I have had many people in my life pass:  my grandparents (three before I was even born), my parents, several siblings, close friends, teachers, co-workers and acquaintances. My mother’s brother died of a massive heart attack in his 50’s; how could I not consider the possibility of dying at anytime? Personally, I don’t find this morbid or sad.

Long ago I decided that if I had a fatal illness, I would travel (if I could) to a place where you could choose to die with dignity. If this were to happen, I would have an opportunity to decide how I would spend my final hours; all of this provides great comfort. I am not obsessed with dying, I am focused on living and making sure my quality of life is the best it can be.

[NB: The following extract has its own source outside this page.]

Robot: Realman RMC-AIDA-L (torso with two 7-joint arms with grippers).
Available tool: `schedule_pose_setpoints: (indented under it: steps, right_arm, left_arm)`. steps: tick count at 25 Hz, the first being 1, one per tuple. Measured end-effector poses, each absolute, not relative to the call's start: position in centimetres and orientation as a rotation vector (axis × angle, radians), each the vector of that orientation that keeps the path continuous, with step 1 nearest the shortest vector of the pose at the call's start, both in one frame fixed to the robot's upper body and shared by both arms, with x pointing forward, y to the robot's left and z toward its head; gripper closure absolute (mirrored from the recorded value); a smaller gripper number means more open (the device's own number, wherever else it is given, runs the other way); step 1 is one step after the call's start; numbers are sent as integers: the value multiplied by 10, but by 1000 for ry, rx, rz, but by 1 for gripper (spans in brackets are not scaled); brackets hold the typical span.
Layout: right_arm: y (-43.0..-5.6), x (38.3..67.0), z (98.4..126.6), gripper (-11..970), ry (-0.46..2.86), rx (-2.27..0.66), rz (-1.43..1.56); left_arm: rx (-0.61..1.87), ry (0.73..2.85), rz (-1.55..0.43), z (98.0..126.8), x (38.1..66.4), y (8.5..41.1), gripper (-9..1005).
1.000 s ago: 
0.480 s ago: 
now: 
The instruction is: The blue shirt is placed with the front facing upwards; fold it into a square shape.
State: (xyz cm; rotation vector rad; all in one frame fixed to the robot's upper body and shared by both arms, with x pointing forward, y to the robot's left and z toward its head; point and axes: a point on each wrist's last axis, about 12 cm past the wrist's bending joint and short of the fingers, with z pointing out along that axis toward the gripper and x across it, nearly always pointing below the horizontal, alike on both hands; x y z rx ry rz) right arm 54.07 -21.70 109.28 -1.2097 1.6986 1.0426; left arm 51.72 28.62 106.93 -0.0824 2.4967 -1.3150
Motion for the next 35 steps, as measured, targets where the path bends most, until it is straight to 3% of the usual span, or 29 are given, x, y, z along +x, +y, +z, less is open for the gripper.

The purpose of this blog is twofold. First, it is my hope that it will get you thinking about how you live your daily life; what are your priorities and do you consider and cherish the people and things that bring you the greatest happiness. Second, it is my belief that we as individuals have the power to change the course and direction of our lives. I felt stuck, misguided and unhappy in Maine. It wasn’t so much the place or the people, but an environment that was too comfortable and unchallenging. I moved to Europe in order to reboot, recharge, and start afresh. It’s not right for everyone, but it has taught me more about myself than I anticipated. Self-discovery and change can be as exciting as a new relationship; driving gleefully into the future with renewed hopes and dreams. Fear is what usually holds us back. Fear of the unknown, fear of failure, fear of death. Put all of your fears aside and go for it. The unknown can be a wonderful and rewarding future. Focus on the image of a door opening to a paradise you never imagined existed; more often than not, we have the ability to manifest our dreams. I choose to manifest those dreams while I am still alive.